El campo de concentración de Buchenwald, construido varios kilómetros al norte de la localidad alemana de Weimar y uno de los más grandes de la maquinaria de exterminio nazi, fue liberado el 11 de abril de 1945. Las tropas estadounidenses se encontraron montañas de cadáveres desnudos de judíos asesinados y más de veinte mil prisioneros demacrados por el hambre, con las pieles grises, que no habían podido ser evacuados por los guardias de las SS. Entre ellos había un millar de niños.

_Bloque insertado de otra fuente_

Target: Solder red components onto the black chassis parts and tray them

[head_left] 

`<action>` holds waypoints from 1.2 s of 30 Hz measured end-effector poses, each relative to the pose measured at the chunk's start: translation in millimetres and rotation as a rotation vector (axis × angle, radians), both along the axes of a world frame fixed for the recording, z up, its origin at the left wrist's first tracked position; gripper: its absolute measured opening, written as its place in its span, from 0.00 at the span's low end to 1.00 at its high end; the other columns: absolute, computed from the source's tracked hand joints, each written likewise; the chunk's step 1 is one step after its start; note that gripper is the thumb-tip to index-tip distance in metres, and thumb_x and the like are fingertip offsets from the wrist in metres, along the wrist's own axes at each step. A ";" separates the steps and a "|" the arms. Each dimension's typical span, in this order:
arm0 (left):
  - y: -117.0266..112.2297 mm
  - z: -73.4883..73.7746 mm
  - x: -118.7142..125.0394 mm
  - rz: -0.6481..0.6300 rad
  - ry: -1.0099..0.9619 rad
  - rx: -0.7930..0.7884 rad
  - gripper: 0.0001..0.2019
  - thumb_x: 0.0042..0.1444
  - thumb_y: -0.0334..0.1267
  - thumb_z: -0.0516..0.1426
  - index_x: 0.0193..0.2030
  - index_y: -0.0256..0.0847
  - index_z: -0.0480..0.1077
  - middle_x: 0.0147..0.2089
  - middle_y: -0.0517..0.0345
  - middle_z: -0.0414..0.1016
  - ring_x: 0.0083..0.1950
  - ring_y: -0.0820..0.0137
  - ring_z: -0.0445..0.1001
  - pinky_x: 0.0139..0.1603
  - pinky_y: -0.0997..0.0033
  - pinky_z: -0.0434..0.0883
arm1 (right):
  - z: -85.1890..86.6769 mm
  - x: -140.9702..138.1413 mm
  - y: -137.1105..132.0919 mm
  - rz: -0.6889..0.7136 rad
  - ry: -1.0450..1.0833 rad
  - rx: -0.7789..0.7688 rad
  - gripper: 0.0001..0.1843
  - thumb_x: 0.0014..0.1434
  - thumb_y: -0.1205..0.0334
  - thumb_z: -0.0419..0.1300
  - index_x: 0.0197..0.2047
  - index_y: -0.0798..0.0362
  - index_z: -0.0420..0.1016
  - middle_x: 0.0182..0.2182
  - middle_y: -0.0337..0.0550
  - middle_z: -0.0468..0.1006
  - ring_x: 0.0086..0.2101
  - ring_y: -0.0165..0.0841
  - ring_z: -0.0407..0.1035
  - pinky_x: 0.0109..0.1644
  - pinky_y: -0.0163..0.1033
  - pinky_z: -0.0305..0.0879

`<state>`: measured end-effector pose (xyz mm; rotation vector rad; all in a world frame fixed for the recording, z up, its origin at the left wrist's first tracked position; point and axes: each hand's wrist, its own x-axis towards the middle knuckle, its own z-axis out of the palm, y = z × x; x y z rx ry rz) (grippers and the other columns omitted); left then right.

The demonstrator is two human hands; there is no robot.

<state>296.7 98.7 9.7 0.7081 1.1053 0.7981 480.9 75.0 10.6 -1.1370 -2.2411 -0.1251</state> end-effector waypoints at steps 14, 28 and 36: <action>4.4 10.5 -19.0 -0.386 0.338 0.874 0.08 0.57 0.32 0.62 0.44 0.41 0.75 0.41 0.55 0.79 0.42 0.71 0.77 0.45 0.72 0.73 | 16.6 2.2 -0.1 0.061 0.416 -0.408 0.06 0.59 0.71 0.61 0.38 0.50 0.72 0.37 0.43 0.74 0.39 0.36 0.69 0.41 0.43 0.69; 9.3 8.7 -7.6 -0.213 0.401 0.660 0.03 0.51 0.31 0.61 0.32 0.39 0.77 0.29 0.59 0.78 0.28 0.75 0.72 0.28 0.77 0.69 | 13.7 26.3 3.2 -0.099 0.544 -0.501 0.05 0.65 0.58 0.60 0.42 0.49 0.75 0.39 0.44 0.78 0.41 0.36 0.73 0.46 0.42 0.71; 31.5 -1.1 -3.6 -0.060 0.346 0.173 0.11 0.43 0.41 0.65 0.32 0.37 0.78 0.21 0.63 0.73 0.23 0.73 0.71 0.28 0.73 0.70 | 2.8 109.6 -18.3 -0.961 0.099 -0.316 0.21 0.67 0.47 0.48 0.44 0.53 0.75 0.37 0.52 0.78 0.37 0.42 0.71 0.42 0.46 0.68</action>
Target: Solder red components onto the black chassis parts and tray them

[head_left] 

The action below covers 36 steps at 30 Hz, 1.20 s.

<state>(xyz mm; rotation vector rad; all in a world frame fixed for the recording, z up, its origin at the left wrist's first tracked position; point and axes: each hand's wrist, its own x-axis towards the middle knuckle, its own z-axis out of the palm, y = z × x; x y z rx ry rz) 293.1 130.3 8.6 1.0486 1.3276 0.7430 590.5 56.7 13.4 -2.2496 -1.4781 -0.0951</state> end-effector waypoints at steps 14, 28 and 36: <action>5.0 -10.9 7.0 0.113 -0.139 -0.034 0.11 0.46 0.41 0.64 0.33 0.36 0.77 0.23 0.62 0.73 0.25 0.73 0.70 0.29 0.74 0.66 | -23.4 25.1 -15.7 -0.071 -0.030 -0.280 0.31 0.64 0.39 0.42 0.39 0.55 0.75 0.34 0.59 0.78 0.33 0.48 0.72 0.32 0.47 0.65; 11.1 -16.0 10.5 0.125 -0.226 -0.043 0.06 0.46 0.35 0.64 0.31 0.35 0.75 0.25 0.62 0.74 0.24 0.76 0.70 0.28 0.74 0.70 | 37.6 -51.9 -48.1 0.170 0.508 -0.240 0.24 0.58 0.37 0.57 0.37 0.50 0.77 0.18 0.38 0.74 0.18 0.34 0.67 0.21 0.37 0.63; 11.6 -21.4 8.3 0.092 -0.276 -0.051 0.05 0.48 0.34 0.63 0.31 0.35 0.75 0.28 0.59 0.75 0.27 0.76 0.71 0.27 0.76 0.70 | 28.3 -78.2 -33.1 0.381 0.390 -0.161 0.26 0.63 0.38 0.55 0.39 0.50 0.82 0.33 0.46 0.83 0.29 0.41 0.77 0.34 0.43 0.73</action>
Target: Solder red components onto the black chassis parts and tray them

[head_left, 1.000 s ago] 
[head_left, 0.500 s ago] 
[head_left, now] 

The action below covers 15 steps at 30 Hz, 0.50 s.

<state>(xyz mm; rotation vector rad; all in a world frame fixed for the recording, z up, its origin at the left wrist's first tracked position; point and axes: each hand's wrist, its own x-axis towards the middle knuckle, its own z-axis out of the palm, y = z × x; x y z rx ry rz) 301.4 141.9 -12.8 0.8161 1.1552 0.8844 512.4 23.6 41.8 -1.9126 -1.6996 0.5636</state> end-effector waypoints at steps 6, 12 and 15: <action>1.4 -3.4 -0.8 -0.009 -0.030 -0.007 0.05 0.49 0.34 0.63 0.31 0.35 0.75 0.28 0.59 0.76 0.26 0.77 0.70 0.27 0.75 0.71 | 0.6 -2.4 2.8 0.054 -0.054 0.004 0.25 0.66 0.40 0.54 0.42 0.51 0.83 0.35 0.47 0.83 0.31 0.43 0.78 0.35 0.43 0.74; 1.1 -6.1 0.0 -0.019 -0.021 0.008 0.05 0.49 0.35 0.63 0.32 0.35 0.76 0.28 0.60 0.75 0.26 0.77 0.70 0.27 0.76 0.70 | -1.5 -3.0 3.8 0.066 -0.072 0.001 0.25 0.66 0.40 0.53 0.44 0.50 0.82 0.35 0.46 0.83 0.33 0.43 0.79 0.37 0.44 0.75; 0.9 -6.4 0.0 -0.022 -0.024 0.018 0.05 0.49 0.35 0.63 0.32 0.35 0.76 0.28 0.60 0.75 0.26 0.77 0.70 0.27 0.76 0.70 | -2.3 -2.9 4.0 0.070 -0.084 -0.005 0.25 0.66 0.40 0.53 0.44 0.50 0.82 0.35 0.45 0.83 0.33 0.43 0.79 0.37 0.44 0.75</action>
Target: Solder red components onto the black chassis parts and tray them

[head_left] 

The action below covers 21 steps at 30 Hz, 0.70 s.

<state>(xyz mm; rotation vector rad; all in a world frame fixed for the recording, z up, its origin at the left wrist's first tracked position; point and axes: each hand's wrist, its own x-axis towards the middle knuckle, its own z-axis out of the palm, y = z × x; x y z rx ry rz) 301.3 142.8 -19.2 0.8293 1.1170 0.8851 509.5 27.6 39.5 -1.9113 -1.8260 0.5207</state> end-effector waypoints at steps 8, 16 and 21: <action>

Varias semanas después, los aliados seguían sin saber muy bien qué hacer con esos jóvenes que todavía dormían en los mismos barracones de su cautiverio, el Bloque 66, conocido como Kinderblock y ubicado en las profundidades del recinto, y que vestían con uniformes de las Juventudes Hitlerianas. En la prensa comenzaron a circular historias oscuras sobre ellos: les consideraban unos inadaptados sociales y hasta un punto psicópatas, dispuestos a matarse unos a los otros. "Los niños terribles de Buchenwald", rezaba un titular.

Uno de esos muchachos era el polaco Romek Waisman. Cuando le preguntaron su nombre, él no encontró más palabras que su número de identificación: 117098. Todos sus recuerdos se habían esfumado en medio de aquel horror: "Un grupo de psiquiatras vino a vernos y afirmó que ninguno de nosotros pasaría de los cuarenta. Estábamos demasiado heridos, dijeron. Algunos periodistas incluso llegaron a escribir que los niños de Buchenwald debíamos de ser malvados, duros, revoltosos, agresivos y manipuladores para haber sobrevivido cuando otros habían fallecido. Pero la OSE, esa organización que ayudaba a los niños judíos, creyó que podía echarnos una mano".

Algunos de los chicos en las clases con el profesor Manfred Reingwitz. Destino

Waisman es uno de los pocos supervivientes del Holocausto que siguen con vida en la actualidad, una de esas voces que estremecen, que han sido capaces de recomponerse y describir el infierno que lograron esquivar. Él no habló de su experiencia en los campos nazis hasta 1984, cuando escuchó a un profesor asegurar a sus alumnos que el Holocausto no había existido, que era una mentira. Ahora, con noventa años, Robert ha querido dejar por escrito su relato de oscuridad y esperanza en El chico de Buchenwald (Destino), en colaboración con la periodista Susan McClelland.

La obra de Waisman no resulta tan dura y escalofriante como las de Imre Kertész o Primo Levi, con unas descripciones tan detalladas y realistas que transmiten toda la angustia y el horror que tuvieron que soportar sus protagonistas, sino que ahonda en ese titánico y casi inconsciente esfuerzo en el que hubo de incurrir para reconstruir su vida tras salir de Buchenwald. Es una perspectiva diferente sobre el Holocausto, pero igual de terrible. Porque el sufrimiento no se esfumó con la liberación, tan solo mutó de rostro.

Los niños de Buchenwald, entre los que también se encontraba Elie Wiesel, futuro Premio Nobel de la Paz, se habían salvado, pero al mismo tiempo se habían quedado solos. En las paredes de un tren que trasladó a Francia a muchos de ellos, escribieron con pintura blanca que les había prestando un granjero: "Somos supervivientes de Buchenwald. ¿Dónde están nuestros padres? Somos huérfanos de Buchenwald". Ellos querían volver a sus casas, pero sus familias engrosaban el millonario recuento de víctimas del Holocausto.

Portada de 'El chico de Buchenwald'. Destino

En la emotiva historia de Waisman, que emigraría a Canadá en 1948 cambiándose el nombre de Romek por Robert y donde se convertiría en un destacado hombre de negocios, sobresale la figura del profesor Manfred Reingwitz. Este había sobrevivido a Auschwitz y fue quien le enseñó a leer con los cómics de Las aventuras de Tintín o quien le llevaría al cine; el hombre 

"En los campos siempre nos decíamos que, quienquiera que volviera a ser libre, debía compartir las historias de lo que había ocurrido allí", reconocía Waisman en una reciente entrevista con la Agencia Efe. "No podemos olvidar, y no solo el Holocausto, sino todos los genocidios. Debemos recordar que el odio forma todo un espectro, y en uno de los extremos están los genocidios. Así que debemos comprender hasta dónde nos puede llevar el odio como seres humanos, qué somos capaces de hacerles a los demás, para poder evitarlo. Podemos elegir el amor, la tolerancia, la comprensión, el interés por las historias de los demás".

Como la del propio Robert y la de los otros niños de Buchenwald; tanto las de los que sucumbieron frente a los problemas físicos y mentales que arrastraban como los que fueron capaces de armar vidas extraordinarias y exitosas como médicos, abogados, profesores, líderes espirituales o padres.